------ Supplied material ------
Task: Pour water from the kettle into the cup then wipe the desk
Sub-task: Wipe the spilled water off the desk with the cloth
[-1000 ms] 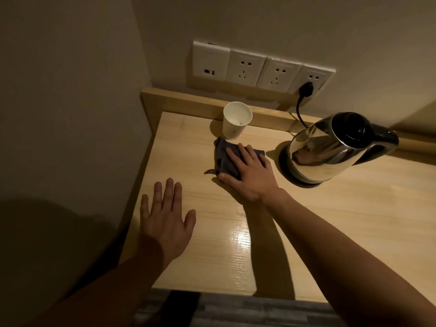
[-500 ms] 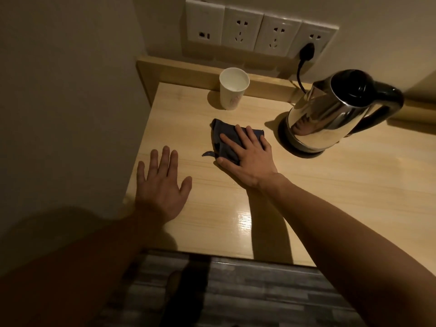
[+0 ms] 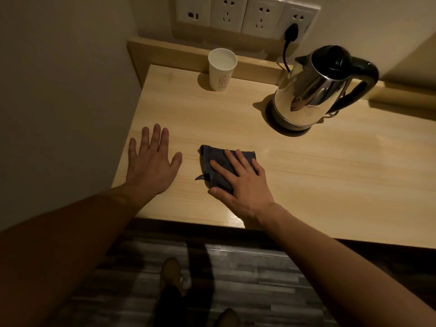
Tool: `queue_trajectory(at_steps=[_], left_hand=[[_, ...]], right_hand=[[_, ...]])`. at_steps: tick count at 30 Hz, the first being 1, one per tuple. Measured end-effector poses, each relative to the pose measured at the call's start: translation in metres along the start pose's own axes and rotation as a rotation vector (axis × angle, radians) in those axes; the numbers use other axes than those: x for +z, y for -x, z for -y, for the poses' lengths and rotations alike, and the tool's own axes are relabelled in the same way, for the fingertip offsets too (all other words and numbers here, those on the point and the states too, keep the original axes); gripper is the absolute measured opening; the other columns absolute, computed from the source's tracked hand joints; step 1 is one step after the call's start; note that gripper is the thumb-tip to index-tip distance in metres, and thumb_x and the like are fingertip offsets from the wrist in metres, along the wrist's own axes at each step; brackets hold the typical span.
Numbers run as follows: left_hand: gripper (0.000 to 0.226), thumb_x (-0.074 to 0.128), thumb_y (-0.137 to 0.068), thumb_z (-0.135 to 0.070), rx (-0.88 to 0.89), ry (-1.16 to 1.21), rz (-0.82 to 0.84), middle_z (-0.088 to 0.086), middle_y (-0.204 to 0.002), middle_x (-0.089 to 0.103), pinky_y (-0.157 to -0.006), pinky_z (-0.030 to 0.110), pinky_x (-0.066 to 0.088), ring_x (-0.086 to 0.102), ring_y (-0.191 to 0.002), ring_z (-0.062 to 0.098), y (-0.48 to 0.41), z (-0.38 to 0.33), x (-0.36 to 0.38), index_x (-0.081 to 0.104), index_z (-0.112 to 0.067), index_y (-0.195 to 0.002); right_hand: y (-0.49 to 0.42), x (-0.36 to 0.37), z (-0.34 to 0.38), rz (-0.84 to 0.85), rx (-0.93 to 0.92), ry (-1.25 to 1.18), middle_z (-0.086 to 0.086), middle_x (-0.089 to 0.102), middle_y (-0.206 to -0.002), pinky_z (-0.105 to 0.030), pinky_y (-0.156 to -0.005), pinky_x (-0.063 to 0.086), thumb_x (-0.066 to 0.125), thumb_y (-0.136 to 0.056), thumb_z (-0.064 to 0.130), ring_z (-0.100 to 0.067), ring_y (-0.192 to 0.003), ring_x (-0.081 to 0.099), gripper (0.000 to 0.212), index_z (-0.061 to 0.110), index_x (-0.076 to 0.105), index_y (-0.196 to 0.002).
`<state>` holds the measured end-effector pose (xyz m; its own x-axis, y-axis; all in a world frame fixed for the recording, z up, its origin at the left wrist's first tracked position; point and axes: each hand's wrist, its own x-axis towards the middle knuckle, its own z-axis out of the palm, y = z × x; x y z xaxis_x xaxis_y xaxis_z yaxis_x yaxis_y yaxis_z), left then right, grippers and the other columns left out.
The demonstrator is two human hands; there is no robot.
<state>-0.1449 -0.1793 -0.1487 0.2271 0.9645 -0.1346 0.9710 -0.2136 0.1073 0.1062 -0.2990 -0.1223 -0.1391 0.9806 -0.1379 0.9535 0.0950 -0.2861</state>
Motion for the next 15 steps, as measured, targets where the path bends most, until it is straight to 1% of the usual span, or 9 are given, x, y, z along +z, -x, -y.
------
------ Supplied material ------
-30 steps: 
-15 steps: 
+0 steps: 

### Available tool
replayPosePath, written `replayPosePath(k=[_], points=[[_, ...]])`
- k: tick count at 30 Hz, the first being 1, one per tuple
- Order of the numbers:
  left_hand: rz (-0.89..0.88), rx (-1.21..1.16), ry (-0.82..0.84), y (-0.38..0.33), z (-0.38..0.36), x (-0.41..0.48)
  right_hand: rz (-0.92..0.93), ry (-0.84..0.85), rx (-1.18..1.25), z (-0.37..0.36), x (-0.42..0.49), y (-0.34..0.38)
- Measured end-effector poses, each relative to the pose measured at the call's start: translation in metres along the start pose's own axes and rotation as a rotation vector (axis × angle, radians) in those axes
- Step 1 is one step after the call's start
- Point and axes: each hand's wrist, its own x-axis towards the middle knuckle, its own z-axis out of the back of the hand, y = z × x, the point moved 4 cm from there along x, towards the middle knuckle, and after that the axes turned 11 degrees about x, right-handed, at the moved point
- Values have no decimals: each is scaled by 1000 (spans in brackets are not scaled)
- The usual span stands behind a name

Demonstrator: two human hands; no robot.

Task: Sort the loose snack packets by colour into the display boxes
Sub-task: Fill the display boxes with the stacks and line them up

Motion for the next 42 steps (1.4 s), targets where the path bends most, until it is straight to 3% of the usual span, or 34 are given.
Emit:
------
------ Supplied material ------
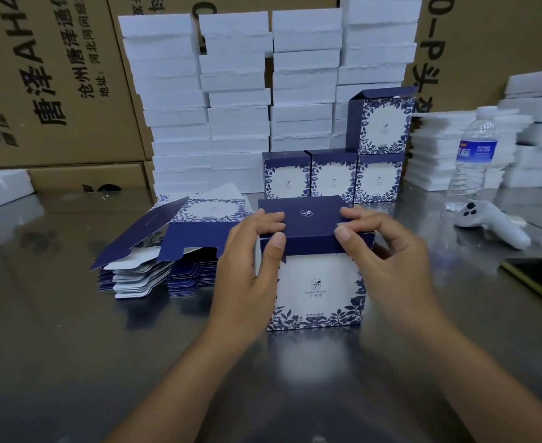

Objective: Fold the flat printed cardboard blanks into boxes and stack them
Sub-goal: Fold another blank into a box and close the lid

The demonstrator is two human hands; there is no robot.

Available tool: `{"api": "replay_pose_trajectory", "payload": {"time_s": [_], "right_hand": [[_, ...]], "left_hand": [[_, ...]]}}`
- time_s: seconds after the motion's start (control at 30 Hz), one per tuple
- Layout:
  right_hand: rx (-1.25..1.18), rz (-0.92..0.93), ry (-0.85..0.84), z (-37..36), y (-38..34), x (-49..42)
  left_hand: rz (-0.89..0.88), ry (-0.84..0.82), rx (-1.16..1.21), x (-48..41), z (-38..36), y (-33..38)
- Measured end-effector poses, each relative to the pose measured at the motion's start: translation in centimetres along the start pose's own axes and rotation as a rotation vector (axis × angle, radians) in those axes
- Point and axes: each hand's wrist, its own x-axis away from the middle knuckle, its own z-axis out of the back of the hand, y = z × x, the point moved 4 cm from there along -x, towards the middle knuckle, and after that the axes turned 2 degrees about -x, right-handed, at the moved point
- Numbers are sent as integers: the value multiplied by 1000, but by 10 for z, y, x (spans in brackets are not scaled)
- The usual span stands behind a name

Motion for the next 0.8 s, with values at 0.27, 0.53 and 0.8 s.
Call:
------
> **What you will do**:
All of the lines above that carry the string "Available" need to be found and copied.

> **Exercise output**:
### Available tool
Available tool: `{"api": "replay_pose_trajectory", "payload": {"time_s": [_], "right_hand": [[_, ...]], "left_hand": [[_, ...]]}}`

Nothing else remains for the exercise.